_HOW TO COMPLETE THIS TASK_
Begin at the line below that has "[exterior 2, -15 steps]". Stop after the line that has "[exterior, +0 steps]", repeating each line exactly and leaving out the pictures.

Data excerpts
#####

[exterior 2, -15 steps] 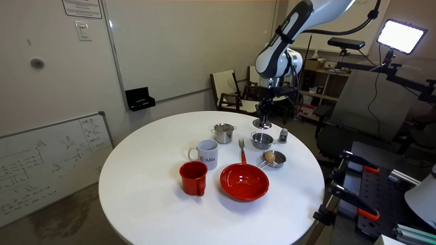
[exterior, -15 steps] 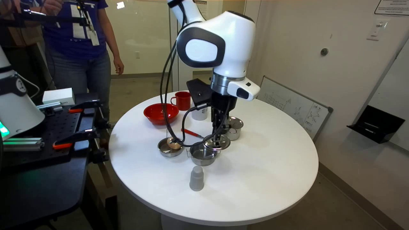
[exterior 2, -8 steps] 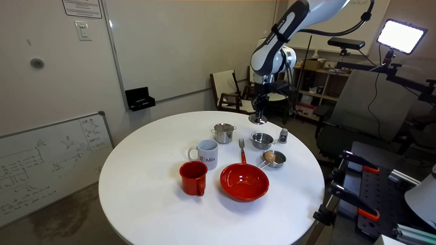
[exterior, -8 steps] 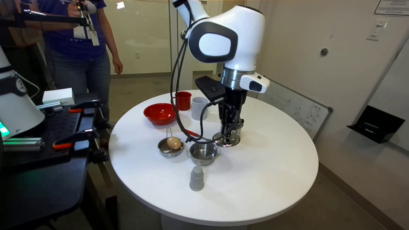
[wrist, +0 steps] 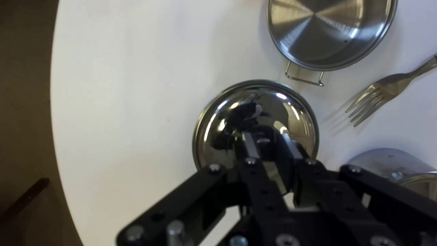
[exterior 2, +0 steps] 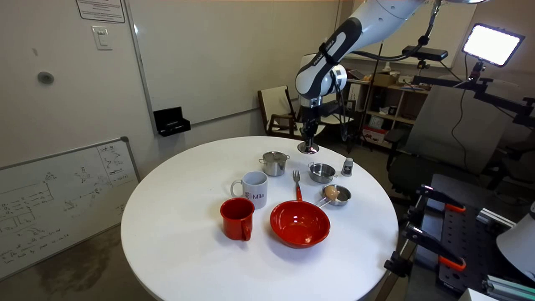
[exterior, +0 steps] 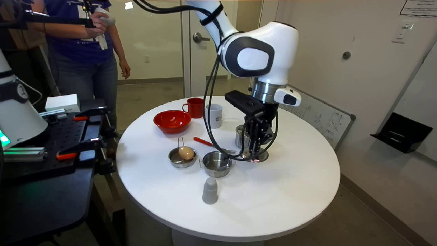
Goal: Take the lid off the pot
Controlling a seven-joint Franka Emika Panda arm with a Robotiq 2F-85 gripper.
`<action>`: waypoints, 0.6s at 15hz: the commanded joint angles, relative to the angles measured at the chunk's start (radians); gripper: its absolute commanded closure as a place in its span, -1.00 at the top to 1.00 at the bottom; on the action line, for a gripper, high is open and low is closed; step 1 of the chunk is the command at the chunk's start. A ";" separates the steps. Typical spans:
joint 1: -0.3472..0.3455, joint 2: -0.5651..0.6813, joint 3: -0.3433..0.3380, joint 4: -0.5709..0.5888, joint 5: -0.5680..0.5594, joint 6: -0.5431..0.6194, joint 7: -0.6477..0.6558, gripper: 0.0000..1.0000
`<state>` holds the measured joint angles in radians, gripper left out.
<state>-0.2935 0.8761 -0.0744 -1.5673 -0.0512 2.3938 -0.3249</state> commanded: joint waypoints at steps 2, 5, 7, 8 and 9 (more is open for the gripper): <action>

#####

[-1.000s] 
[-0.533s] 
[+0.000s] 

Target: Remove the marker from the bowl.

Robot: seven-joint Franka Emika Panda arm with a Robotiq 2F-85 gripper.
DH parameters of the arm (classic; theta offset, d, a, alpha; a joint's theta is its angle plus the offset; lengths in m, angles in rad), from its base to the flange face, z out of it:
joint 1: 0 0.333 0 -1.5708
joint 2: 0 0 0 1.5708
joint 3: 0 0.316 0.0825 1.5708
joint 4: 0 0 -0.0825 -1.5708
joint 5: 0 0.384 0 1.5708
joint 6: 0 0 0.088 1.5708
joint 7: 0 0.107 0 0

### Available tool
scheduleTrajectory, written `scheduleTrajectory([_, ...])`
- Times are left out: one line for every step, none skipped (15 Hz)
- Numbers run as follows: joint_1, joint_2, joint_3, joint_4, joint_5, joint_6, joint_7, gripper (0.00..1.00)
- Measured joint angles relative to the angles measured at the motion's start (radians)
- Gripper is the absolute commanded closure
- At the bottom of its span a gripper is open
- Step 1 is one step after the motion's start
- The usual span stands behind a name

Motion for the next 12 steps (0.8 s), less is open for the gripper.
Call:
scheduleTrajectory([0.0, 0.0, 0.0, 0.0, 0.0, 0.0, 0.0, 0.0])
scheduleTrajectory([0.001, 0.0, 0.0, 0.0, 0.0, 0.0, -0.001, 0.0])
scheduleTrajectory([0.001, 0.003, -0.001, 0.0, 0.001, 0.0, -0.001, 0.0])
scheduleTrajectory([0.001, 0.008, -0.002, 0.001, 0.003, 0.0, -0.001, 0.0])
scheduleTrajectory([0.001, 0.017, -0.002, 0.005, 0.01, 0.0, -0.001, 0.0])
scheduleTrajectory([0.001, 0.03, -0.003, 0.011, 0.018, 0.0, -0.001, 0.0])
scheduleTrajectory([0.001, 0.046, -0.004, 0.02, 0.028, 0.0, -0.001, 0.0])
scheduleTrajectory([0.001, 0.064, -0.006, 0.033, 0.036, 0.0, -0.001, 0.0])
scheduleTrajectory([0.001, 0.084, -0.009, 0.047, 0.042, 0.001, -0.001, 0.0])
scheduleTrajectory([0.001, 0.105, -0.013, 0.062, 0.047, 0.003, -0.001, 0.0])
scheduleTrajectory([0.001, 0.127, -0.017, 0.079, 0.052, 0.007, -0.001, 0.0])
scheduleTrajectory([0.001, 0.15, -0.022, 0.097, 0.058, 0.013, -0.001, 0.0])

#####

_WRITTEN RESPONSE_
[exterior 2, -15 steps] 
[exterior, -15 steps] 
[exterior 2, -8 steps] 
[exterior, -8 steps] 
[wrist, +0 steps] 
[exterior 2, +0 steps] 
[exterior, +0 steps] 

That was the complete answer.